A realist evaluation approach to explaining the role of context in the impact of a complex eHealth intervention for improving prevention of cardiovascular disease.

BMC Health Serv Res 2020 Aug 18;20(1):764. Epub 2020 Aug 18.

The George Institute for Global Health, Sydney, New South Wales, Australia.

Background: Reduction of cardiovascular disease (CVD) is a worldwide health priority and innovative uses of technology-based interventions may assist patients with improving prevention behaviours. Targeting these interventions to recipients most likely to benefit requires understanding how contexts of use influence responsiveness to the intervention, and how this interaction favours or discourages health behaviour. Using a realist evaluation approach, the aim of this study was to examine the contextual factors influencing behaviour change within a multi-feature eHealth intervention with personalised data integration from the primary care electronic health record (EHR).

Methods: Realist evaluation of qualitative data from the Consumer Navigation of Electronic Cardiovascular Tools (CONNECT) randomised trial (N = 934). Thirty-six participants from the intervention group (N = 486) who had completed 12 months of study follow-up were interviewed. Coding of transcripts was structured around configurations of contexts, mechanisms, and outcomes of intervention use. Contextual narratives were derived from thematic analysis of the interviews.

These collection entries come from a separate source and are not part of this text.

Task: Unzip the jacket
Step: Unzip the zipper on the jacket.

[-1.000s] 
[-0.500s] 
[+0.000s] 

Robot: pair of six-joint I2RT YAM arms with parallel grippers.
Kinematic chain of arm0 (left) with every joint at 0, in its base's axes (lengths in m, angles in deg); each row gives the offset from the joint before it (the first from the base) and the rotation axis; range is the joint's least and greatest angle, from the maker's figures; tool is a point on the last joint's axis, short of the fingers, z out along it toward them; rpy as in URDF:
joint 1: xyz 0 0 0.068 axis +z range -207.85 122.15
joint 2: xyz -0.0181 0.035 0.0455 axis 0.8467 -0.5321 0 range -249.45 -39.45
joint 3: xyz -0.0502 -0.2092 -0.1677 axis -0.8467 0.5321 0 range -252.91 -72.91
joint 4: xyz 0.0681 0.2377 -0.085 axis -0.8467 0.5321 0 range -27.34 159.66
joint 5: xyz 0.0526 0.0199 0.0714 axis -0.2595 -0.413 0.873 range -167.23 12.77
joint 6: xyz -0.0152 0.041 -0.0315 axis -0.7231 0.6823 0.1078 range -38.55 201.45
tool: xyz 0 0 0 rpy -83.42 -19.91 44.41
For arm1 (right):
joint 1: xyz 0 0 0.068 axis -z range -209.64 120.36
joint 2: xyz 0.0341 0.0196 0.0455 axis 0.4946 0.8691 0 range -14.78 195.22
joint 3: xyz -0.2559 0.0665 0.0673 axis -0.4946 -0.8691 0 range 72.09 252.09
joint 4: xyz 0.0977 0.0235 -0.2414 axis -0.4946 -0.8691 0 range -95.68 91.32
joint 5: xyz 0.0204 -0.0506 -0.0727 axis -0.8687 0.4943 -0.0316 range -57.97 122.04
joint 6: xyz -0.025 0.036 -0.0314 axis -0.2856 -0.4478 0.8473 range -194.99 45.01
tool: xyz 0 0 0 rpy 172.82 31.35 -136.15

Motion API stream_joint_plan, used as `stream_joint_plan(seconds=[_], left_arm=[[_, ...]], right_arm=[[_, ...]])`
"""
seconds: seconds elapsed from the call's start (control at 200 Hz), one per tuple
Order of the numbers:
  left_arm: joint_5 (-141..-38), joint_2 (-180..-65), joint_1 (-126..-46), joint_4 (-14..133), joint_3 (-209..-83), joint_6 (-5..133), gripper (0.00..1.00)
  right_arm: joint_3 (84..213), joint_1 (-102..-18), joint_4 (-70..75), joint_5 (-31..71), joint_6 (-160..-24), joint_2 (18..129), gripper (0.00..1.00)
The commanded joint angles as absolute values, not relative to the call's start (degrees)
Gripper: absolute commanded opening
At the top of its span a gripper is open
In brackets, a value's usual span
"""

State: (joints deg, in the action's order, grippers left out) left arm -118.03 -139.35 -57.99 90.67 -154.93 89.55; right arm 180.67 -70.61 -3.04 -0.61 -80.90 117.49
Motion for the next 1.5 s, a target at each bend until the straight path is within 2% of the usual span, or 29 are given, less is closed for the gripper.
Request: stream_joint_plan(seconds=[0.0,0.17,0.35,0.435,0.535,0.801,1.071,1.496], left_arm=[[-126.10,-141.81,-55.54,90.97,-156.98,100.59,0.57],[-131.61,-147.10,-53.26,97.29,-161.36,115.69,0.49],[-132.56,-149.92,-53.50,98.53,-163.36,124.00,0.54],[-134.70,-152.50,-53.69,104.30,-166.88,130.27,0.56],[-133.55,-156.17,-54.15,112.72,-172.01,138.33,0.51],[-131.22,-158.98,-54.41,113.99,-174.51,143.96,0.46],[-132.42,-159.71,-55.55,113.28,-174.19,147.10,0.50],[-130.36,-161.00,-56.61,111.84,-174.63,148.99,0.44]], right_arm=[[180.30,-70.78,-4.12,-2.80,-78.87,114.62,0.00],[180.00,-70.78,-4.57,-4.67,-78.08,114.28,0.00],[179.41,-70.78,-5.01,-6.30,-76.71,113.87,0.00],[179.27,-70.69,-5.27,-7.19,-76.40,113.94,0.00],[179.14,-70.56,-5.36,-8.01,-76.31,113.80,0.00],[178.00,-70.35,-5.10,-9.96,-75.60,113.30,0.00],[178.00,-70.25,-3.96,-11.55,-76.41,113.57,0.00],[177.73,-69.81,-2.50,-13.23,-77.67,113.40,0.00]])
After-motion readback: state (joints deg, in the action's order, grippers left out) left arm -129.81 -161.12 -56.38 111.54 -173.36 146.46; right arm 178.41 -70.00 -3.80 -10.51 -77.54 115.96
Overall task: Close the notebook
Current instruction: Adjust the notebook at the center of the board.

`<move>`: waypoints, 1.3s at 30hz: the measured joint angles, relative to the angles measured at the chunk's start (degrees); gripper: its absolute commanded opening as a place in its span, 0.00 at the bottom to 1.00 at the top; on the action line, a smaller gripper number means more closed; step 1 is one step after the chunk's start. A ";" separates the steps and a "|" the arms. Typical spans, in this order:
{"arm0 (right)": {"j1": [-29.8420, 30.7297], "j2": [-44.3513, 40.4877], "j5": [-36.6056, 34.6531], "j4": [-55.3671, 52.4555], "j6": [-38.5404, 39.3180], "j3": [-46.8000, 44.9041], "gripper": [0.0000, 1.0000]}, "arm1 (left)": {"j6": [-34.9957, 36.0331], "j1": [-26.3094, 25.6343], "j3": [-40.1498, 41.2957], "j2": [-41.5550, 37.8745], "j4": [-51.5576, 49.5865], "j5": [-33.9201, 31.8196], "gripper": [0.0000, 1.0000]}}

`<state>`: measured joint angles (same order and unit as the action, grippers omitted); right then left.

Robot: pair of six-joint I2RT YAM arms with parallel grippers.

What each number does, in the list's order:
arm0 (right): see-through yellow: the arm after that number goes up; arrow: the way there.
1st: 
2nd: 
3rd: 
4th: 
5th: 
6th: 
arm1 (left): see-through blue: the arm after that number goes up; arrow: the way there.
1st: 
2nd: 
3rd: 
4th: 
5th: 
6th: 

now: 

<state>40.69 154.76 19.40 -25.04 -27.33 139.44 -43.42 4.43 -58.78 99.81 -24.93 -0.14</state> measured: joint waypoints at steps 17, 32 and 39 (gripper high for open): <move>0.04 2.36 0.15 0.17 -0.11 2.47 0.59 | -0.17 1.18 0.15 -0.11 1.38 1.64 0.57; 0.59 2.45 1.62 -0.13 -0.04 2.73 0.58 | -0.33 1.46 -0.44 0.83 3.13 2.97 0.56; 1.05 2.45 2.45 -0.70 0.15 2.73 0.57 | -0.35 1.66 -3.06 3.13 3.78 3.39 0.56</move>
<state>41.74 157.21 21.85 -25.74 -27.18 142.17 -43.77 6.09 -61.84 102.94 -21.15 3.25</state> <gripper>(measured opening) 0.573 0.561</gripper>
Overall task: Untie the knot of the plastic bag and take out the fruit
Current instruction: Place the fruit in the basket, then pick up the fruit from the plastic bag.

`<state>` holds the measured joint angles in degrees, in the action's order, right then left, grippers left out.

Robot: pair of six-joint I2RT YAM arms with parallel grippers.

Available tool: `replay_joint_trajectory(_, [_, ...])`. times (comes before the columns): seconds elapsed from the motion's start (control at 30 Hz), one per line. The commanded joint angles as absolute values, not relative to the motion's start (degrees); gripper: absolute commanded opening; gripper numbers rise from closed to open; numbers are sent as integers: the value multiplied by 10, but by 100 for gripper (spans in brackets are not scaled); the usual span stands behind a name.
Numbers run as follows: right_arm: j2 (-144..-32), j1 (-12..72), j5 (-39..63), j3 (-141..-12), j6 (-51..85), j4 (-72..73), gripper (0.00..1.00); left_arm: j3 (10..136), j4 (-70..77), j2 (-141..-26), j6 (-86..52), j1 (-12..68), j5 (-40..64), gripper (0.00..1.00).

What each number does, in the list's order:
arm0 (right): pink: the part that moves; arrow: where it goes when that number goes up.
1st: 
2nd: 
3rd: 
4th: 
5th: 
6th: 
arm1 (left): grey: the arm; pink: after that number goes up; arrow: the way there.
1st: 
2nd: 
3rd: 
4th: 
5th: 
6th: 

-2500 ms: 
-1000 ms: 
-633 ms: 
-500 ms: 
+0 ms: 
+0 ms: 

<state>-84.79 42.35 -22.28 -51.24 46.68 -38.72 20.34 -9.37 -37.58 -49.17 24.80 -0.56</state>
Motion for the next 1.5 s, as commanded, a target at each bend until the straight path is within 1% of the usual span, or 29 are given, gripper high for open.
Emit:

Results: Mechanisms favouring positive health behaviour occurred when participants responded to four interactive features of the intervention. Facilitating mechanisms included greater cognitive engagement whereby participants perceived value and benefit, and felt motivated, confident and incentivised. Participants moved from being unconcerned (or unaware) to more task-oriented engagement with personal CVD risk profile and prevention. Increased personalisation occurred when modifiable CVD risk factors became relatable to lifestyle behaviour; and experiences of feeling greater agency/self-efficacy emerged. Use and non-use of the intervention were influenced by four overarching narratives within the individual's micro-level and meso-level environments: illness experiences; receptiveness to risk and prevention information; history of the doctor-patient relationship; and relationship with technology.

Conclusions: Intervention-context interactions are central to understanding how change mechanisms activate within complex interventions to exert their impact on recipients. Intervention use and non-use were context-dependent, underscoring the need for further research to target eHealth innovations to those most likely to benefit.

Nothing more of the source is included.